Interesting, without any information for the user ( no credit card required ), it is really interesting how they prevent usage of this box as a hacking machine.
No, none of these are remotely watertight and no, not every developer is inclined to connect to their VPS via Facebook (or even has a FB account). Just saying, these are ways other sites try to add a bit of friction to what could otherwise be a runaway script spinning up thousands of servers. And without requiring a credit card.
Most definitely. Just for fun I logged in, installed nmap, and proceeded to scan my home connection to see if they blocked anything (scanned from 1-65535). If anything this is convenient for getting a public IP quick and they don't restrict any ports.
But wait...
You can also use SSH as a dynamic SOCKS proxy quick for an ad-hoc VPN. I bounced SSH over to port 443, because why not. Fired up SSH on my local machine with a local dynamic proxy (ssh -D 4444 -p443 ubuntu@212.47.231.xxx), set my proxy on Firefox to localhost:4444 and voila. Free VPN through them for 30 minutes. Not uber fast (server is in France) but usable.
That was my first thought. But then again, all my private servers have been hacked or under intense attacks by bots, so maybe it is my own brain which is now compromised.
Anyway, I think this is a super cool and creative service, kudos to the author.
Tried it for 30mins. I installed apache2 and made a quick mirror of my personal homepage with wget.
After the 30min session the window closed and it told me that session expired. Although the actual server was still up at the ip. About 5 minutes later apache shut down, so I guess the server was destroyed.
This is great for experimenting things. You could quickly for example test "sudo rm -rf" at the root and see what it does. Nice one!

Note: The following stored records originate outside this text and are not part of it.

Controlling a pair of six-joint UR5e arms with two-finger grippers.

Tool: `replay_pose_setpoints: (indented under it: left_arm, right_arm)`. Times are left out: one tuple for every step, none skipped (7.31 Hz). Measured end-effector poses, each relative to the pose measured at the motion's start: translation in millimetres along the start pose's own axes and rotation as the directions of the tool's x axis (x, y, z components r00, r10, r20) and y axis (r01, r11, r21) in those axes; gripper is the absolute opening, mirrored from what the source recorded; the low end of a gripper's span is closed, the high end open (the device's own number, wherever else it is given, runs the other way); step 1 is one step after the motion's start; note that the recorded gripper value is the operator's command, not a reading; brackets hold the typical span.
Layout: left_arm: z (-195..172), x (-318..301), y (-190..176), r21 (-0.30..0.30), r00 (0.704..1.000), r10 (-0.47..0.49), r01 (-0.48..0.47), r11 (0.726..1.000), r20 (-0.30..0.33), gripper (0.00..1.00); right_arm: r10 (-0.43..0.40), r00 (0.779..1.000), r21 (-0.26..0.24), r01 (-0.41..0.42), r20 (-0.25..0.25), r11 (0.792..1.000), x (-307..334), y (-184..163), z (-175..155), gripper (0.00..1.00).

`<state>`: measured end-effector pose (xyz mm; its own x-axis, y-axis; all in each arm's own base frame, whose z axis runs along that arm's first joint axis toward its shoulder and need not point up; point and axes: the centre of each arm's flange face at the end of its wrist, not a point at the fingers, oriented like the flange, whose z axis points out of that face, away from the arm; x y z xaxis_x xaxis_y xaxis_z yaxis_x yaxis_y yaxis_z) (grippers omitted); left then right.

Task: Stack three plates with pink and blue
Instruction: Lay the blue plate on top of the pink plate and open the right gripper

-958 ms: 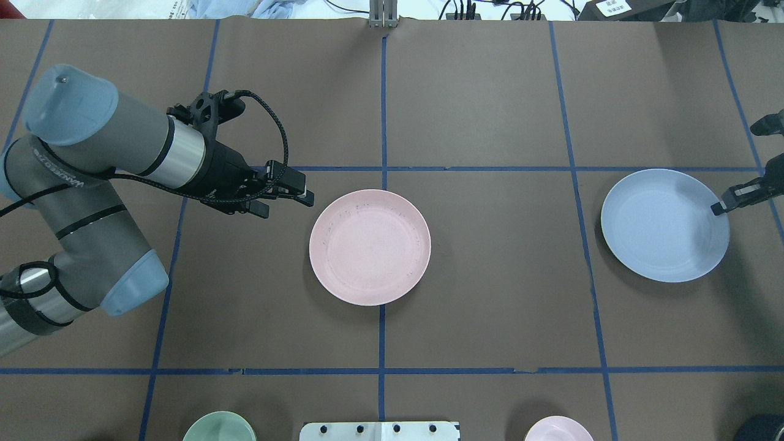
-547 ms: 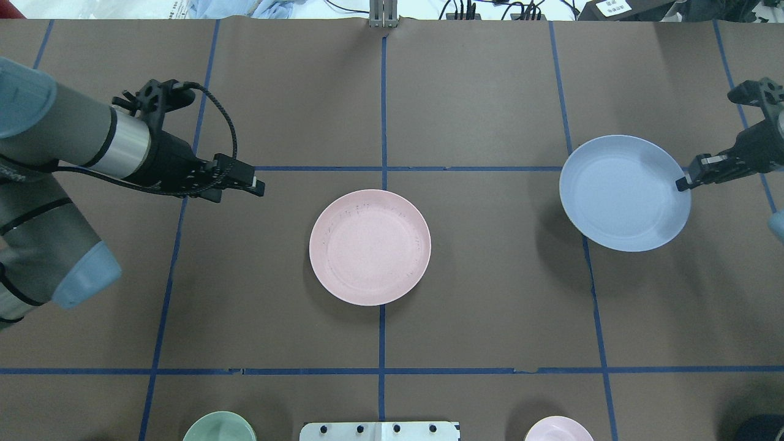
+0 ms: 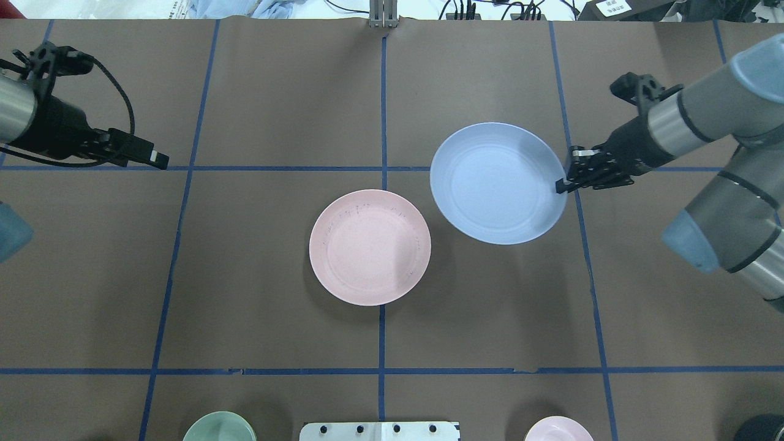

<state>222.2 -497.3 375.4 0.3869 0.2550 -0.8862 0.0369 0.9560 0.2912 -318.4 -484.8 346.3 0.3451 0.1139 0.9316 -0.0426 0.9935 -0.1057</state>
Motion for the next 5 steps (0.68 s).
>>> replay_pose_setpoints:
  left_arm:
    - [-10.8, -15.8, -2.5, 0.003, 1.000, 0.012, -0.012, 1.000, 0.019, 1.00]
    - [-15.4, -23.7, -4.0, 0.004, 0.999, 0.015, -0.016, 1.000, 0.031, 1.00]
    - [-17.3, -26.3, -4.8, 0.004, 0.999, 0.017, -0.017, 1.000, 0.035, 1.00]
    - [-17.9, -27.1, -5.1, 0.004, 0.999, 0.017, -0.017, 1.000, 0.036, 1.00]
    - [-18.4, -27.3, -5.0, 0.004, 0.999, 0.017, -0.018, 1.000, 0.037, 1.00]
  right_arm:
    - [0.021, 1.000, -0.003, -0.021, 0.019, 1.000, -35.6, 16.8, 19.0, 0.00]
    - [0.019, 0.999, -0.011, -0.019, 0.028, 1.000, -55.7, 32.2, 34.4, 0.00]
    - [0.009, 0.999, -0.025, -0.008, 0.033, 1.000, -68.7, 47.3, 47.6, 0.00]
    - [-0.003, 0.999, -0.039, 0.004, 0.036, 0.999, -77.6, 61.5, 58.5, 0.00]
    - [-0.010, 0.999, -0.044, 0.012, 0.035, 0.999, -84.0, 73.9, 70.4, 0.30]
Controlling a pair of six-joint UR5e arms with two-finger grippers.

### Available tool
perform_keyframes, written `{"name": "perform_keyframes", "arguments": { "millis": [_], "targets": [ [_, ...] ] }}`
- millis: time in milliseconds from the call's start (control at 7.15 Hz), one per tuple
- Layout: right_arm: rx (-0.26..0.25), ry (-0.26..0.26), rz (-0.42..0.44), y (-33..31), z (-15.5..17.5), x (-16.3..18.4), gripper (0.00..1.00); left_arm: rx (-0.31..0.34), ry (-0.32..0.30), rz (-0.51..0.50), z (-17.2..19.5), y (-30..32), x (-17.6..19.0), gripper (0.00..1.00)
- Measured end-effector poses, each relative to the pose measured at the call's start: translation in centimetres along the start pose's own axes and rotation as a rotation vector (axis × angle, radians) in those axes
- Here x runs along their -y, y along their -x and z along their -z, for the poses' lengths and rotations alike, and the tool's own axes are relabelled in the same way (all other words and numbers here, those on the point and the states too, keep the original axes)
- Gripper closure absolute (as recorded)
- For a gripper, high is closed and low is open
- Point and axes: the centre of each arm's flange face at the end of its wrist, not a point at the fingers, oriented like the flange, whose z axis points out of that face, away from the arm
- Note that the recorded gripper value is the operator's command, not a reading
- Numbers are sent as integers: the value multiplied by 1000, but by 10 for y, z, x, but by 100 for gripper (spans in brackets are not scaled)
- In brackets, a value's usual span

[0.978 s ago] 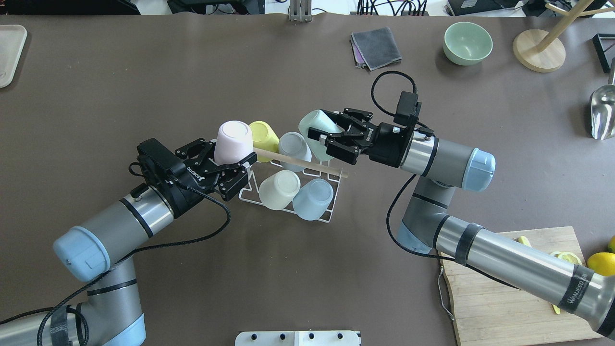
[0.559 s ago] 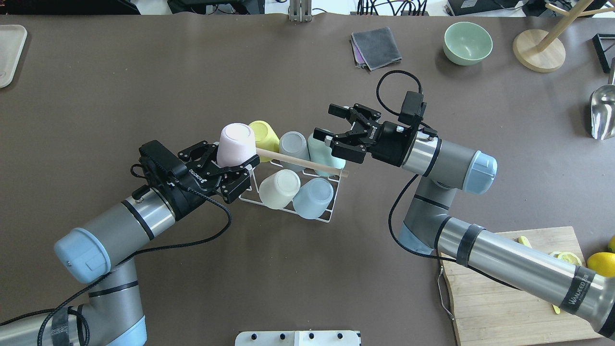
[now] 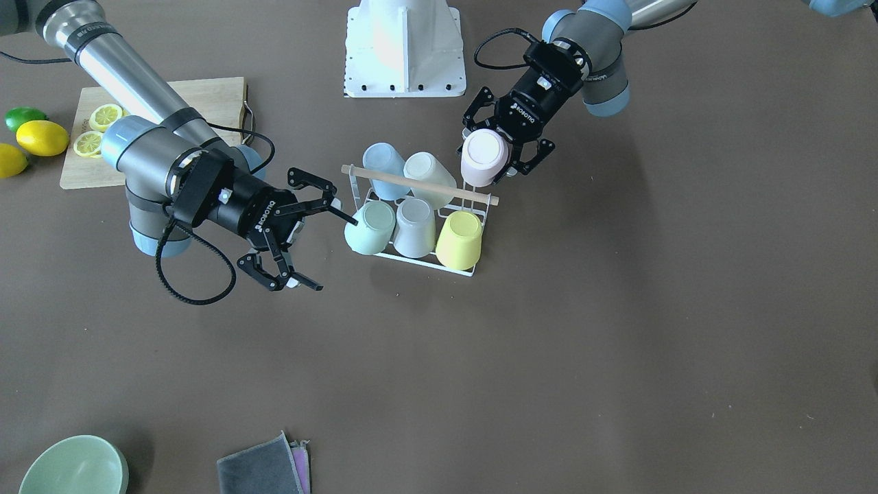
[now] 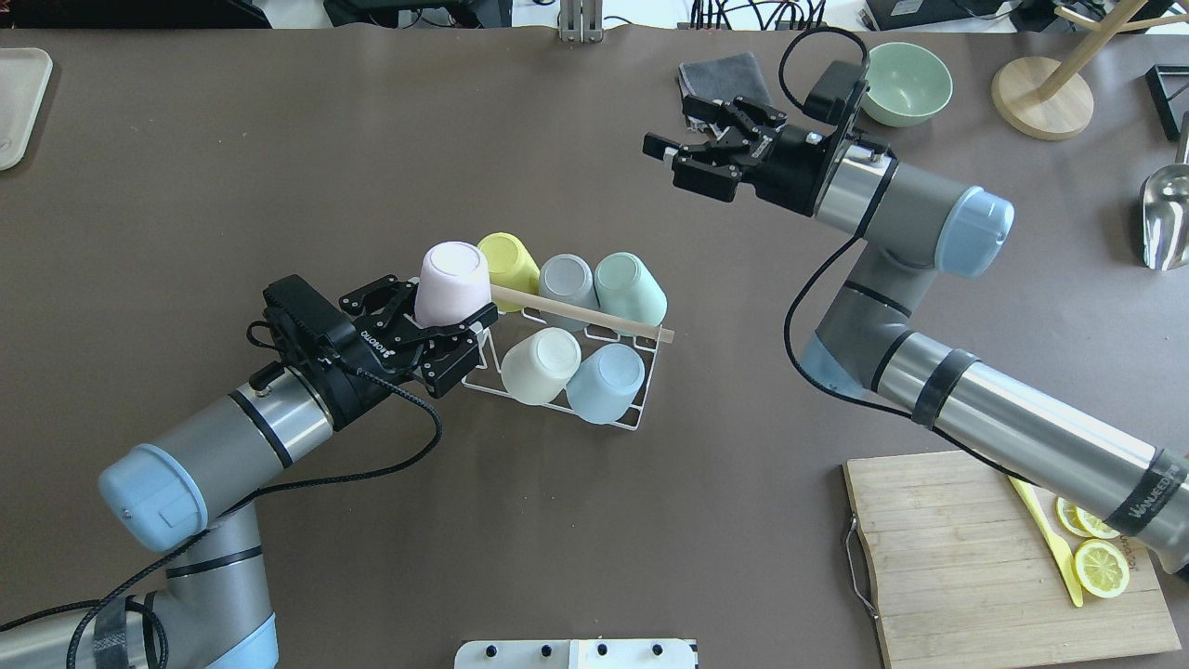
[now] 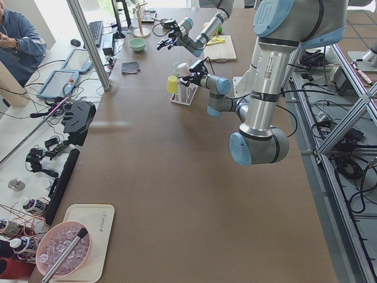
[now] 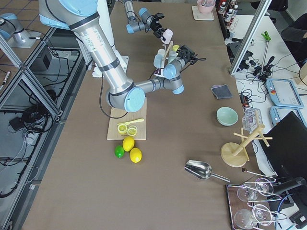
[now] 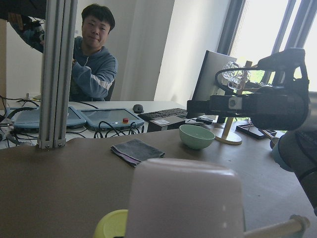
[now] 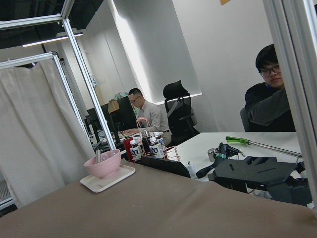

Seems like a really smart way to use spare capacity to market your services. Especially so when your services aren't quite the norm (i.e. ARM rather than x86)
I just get what looks like a mac window div (judging by the class `terminal` I guess it's supposed to be a terminal to the server) saying 'the server refused the connection'.
Isn't the point of "Cloud" computing, high availability, high uptime? If there's a hardware failure on your "cloud machine" it just fails, and there's no recovery. This sounds like just regular hosting and not cloud hosting, please correct me if I'm misunderstanding how this is set up.
Individual nodes can be unreliable (and therefore very cheap), availability is maintained by distributing load to on-line nodes. That's my understanding of it, anyway.
The gaping problems with such paradigms (chiefly survivability/evolvability over time) were well highlighted for large scale, general systems by the internet itself, RFC3439 (2002) puts it thus: Upgrade cost of network complexity: The Internet has smart edges ... and a simple core. Adding an new Internet service is just a matter of distributing an application ... Compare this to voice, where one has to upgrade the entire core.
My take: cloud computing is about to get smart edges; cloud providers are about to be commodified; and we are about to effect an appropriately flexible layer of additional abstraction to the entire field of computing that will further push us towards a position in which we treat computation as any other service and networked communication itself as a means of economic exchange.
Yes, but if you press 'back' you get a split-second view of the previous page before being redirected to the error page again.
In general, don't use unconditional in-page redirects, whether they be javascript or meta refresh. If you want to do a redirect like that, you can have your server serve a 301 and the browser will collapse history appropriately, but if you must do it in JS then use history.replaceState.
this is great. I just wish digitalocean would deploy faster. it says 60 seconds but more than often it takes several minutes to load a snapshot or destroying can take ages (since you are still billed for idle and off servers).